Ya agree with this. Which is the small lowrance xdcer that does side scan? I could have swore they had a small one like the skimmer size that did side scan as well? I could be wrong on this. Been awhile since i bought an xdcer from lowrance.
I’m not sure there is one. The triple shot is the one for their base Hook/Eagle line. Activeimage and Totalscan transducers stick out like that too.
 
I’m not sure there is one. The triple shot is the one for their base Hook/Eagle line. Activeimage and Totalscan transducers stick out like that too.
Might be right. And I think I had mine ethernet connected. I just know I had the ability to see side scan on my front fish finder. But now that I think about it, it was because they were all wired together and I may have been seeing it off the front finder from the back xdcer which was my total scan xdcer.
 
Might be right. And I think I had mine ethernet connected. I just know I had the ability to see side scan on my front fish finder. But now that I think about it, it was because they were all wired together and I may have been seeing it off the front finder from the back xdcer which was my total scan xdcer.

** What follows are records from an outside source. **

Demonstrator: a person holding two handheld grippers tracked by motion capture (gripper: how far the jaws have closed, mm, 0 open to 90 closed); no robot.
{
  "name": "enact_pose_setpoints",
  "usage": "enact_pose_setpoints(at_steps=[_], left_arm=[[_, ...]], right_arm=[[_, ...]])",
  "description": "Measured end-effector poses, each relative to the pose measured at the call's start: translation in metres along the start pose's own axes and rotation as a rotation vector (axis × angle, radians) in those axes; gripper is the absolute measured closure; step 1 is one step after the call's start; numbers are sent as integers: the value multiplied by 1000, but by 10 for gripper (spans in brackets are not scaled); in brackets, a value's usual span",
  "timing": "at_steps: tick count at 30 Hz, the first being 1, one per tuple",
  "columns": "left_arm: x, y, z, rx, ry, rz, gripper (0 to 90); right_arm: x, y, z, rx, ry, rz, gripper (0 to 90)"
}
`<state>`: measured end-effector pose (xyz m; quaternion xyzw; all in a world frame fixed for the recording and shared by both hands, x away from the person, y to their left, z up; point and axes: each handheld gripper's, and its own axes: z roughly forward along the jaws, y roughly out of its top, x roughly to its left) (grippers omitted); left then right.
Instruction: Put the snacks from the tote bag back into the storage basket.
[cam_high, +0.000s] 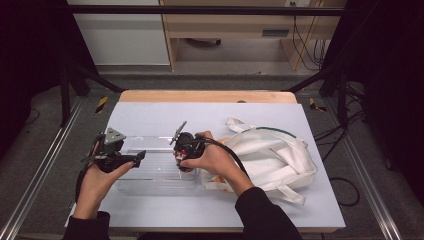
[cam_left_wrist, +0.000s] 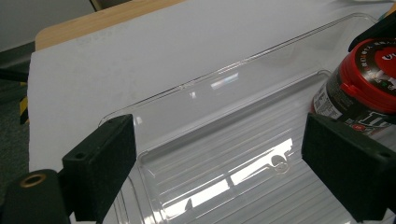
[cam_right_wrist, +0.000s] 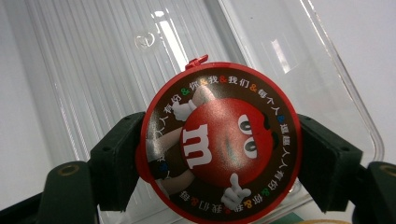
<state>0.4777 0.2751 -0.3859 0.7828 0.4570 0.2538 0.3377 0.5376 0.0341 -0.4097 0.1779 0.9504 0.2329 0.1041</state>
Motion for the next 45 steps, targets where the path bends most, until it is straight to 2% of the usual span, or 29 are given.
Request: enact_pose_setpoints(at_steps=[4,7,9,12,15,19,24,31,37,45], left_arm=[[0,0,0,-1,-1,1,102],[0,0,0,-1,-1,0,101],[0,0,0,1,0,1,101],[0,0,0,-1,1,0,101],[0,0,0,-1,2,1,99],[0,0,-1,-4,2,-2,99],[1,0,0,0,3,-4,99],[0,0,-1,1,5,-1,98],[0,0,-2,0,8,0,98],[-3,3,-6,-10,12,11,98]], right_arm=[[0,0,0,0,2,2,241],[0,0,-1,1,7,17,193],[0,0,-2,10,15,6,170],[1,-1,-7,-9,5,13,128],[-1,-1,-15,-40,-2,25,118],[-4,-2,-28,-105,4,52,118],[-7,-6,-48,-186,-13,78,119],[-12,-18,-73,-256,-29,118,101],[-14,-34,-95,-307,-69,151,103],[-19,-60,-116,-343,-129,201,98]])
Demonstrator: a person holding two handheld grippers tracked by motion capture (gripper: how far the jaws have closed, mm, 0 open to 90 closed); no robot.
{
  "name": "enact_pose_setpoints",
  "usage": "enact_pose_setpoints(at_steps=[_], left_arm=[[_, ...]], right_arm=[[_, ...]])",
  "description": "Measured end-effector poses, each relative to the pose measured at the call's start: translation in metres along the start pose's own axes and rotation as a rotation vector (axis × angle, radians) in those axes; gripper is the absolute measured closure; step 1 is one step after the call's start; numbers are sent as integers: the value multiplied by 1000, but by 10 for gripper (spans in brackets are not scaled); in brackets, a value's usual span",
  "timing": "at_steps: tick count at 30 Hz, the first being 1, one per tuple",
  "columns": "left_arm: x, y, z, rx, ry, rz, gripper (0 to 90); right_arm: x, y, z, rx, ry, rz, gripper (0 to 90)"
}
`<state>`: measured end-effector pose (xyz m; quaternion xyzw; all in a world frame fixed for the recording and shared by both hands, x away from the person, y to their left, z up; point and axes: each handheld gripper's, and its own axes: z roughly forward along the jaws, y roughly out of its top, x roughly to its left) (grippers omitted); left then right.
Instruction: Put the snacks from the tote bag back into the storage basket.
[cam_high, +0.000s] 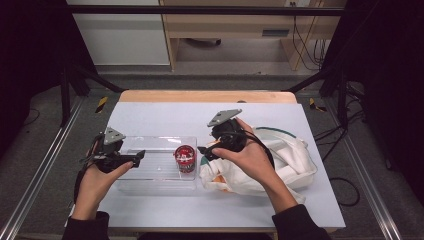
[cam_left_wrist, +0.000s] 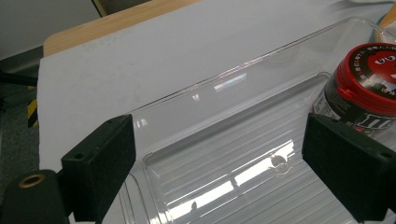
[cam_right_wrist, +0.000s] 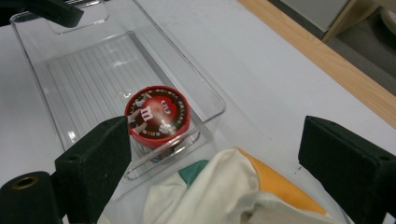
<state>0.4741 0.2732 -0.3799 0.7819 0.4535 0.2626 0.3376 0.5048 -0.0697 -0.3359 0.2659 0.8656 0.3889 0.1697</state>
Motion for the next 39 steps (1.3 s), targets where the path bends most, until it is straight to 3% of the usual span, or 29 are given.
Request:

Sounds right. The Hook/Eagle line doesn’t network
 
Sounds right. The Hook/Eagle line doesn’t network
Ya im running HDS elite and Carbon units on the bass boat. I know I have some old model on the duck boat that ethernet together but those units are long gone from production at this point. Works very well for GPS though. Heck even the carbon unit has been discontinued at this point, but it works so good at the helm still. Would take a lot for me to get rid of it. Side scan is so good on that unit. Elite's up front mainly for active imaging and mapping
 
The size of the newer transducers was a concern. I had to make a "break away" mount years ago for current humminbird transducer which is small compared to the standard size transducer now. The T20 that came with the Garmin is about 5" long and I have already had multiple thoughts on how to keep it from breaking off. One thing I do know is that on a duck boat, If it can break, it will.